I walked outside, surprised by what had just taken place and glad that it was another sunny day.
 
I started walking up the incline that led to the street, where a group of other students were waiting for the bus to arrive.
 
I hoped he could find a job.
 
I hoped they could turn their lives around.
 
I felt that if they could get back into their routine, the drinking would stop and it would be better at home.

As usual, I hung back from the other kids, not wanting to draw their attention, but when a car rounded the corner and stopped beside me, that changed.
 
It was Jennifer and she was smiling.
 
I felt a little rush and couldn’t help smiling back.

The passenger-side window was open.
 
“Want a ride?” she asked.

“You’re picking me up?”

“Maybe.”

I slipped off my backpack and was aware that she was looking at me.

“No hoodie,” she said.
 
“That’s a change.”

I got in the car, aware of the others watching and likely wondering why this girl of all girls had swung by to give me a ride.
 
“Change is good.”

“I don’t think I’ve ever seen you without one.”
 
She looked over at me.
 
I could almost feel her eyes on me as I tucked the backpack between my legs.
 
“You should wear a T-shirt more often.”

“I had nothing else to wear.”

“Let’s keep it that way.”

Was she flirting with me?
 
Nobody ever flirted with me.

She put the car into gear and moved forward to turn around.
 
And then we saw it.
 
She stopped the car and put her hand over her mouth.
 
I stared at it and felt shame, embarrassment and anger.
 

It was our trailer.
 

Sometime in the night, somebody had spray-painted the words “A FAGGOT LIVES HERE” in huge black letters that took up almost the entire side of our home.
 
Behind us, the kids at the street corner started to laugh because they knew we had just seen it.
 
I stared at the words and while I knew I could make them disappear, I obviously couldn’t do anything about them with Jennifer or the other kids here.
 

I looked at her and saw genuine concern in her eyes.
 
Behind us, the bus arrived in a rush of squealing brakes.

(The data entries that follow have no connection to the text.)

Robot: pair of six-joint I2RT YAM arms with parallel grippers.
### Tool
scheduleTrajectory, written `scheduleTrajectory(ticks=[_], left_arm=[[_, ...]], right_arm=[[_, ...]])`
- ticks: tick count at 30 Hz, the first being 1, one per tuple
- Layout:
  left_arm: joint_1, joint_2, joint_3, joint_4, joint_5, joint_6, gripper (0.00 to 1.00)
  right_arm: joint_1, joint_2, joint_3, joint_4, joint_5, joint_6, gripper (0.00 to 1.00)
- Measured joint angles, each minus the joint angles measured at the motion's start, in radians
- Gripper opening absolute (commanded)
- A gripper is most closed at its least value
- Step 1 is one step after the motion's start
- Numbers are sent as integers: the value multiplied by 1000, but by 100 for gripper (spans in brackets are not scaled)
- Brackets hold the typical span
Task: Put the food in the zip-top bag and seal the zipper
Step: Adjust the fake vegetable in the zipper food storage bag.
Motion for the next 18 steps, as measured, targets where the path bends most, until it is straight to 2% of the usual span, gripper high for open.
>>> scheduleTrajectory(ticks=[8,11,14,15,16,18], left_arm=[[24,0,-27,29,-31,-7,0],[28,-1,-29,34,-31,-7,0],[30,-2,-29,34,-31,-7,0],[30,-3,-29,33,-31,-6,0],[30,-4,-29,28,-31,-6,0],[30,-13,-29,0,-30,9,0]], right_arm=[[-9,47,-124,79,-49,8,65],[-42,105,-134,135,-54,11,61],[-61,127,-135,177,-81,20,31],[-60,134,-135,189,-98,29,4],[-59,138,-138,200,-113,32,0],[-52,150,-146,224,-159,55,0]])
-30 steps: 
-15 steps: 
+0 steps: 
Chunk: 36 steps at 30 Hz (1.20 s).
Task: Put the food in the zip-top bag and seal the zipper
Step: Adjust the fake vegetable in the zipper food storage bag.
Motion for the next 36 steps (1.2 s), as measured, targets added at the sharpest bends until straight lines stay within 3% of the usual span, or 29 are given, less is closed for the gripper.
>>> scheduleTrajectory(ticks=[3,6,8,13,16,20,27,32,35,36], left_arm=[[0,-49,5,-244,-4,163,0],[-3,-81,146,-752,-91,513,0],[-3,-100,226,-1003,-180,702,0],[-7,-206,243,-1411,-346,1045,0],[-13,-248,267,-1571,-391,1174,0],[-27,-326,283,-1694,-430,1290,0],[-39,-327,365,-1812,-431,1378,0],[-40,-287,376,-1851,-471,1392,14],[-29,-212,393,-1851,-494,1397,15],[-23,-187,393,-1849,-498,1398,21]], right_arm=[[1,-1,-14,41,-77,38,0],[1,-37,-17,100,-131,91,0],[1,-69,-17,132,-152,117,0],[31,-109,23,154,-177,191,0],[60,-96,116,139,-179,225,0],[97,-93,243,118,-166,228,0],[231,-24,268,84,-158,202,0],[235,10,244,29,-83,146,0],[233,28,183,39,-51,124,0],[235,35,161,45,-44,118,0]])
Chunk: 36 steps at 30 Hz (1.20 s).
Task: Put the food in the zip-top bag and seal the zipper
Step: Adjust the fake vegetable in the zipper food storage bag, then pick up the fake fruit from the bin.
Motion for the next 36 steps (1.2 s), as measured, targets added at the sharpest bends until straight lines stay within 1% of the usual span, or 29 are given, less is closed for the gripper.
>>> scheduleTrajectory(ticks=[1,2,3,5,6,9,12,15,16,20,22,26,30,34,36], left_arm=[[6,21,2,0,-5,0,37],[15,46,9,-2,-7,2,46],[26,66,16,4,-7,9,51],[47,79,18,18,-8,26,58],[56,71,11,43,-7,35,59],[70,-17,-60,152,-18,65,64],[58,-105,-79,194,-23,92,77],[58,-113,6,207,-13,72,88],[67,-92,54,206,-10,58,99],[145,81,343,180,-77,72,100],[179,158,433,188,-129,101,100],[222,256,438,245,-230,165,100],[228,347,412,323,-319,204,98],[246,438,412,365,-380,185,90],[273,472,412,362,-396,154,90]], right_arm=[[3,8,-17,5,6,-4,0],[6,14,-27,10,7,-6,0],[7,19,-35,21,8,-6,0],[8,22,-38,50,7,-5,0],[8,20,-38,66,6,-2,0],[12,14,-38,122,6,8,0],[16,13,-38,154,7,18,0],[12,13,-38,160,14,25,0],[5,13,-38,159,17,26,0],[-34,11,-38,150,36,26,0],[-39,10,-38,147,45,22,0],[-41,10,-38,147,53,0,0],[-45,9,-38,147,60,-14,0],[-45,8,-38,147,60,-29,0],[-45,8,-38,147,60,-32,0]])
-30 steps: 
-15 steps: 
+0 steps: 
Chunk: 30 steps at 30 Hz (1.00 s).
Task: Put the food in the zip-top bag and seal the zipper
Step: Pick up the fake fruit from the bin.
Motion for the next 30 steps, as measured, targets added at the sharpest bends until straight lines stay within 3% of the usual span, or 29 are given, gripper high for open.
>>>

“Would you mind if I walked to school?” I asked.
 
“I need to take care of that.”

“Let me help.”
 

“No,” I said.
 
“I appreciate it, but I need to do something about it quickly now before my parents see it.
 
They’ll freak and I don’t want you to see that if it happens.”

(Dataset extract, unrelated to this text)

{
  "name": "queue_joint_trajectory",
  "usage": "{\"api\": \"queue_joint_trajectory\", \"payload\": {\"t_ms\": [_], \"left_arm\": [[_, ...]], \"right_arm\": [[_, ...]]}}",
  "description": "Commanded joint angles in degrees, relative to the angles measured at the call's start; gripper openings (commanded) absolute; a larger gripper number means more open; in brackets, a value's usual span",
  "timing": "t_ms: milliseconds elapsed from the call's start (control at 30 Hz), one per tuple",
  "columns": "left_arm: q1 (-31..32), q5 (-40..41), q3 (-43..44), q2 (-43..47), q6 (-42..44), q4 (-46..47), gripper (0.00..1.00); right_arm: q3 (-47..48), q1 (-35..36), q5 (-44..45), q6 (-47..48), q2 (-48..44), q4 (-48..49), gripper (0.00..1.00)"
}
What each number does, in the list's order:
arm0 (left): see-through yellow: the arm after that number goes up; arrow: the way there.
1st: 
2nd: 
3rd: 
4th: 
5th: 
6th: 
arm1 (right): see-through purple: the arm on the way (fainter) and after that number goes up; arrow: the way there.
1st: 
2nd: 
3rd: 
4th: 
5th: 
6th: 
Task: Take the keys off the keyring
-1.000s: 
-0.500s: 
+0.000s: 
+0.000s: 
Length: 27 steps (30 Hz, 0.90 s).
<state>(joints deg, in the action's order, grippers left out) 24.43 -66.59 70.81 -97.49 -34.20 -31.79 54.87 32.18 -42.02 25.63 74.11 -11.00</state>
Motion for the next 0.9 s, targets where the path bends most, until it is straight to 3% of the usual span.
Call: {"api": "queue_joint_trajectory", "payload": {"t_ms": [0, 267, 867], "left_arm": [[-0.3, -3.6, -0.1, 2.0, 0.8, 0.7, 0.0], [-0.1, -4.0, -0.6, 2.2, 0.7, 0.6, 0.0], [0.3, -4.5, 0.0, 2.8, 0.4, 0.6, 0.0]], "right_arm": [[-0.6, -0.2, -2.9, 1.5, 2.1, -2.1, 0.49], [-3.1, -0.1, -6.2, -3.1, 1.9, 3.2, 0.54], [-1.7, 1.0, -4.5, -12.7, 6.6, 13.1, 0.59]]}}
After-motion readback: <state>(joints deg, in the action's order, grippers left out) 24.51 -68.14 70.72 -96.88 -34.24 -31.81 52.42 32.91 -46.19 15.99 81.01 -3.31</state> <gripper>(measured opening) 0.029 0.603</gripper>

I grabbed my backpack, opened the door and stepped out.
 
“Would you mind telling Principal Roberts that I’ll be a little late.”

“Of course.”

“And don’t worry about this,” I said as I shut the door.
 
“I’m used to it.
 
I can handle it.
 
I’m stronger than they think I am.”
 
I smiled at her.
 
“See you in class.”

 

 

*
  
*
  
*

 

 

I watched her drive off and made sure she was well down the street before I turned to look at that the trailer and the words someone had scrawled across it.
 
Would I never get a break?
 
Is this how I always would be seen?
 

Happy fucking birthday.
 
My chance to have a moment alone with Jennifer, who for some reason had gone out of her way to offer me a lift, was now driving away.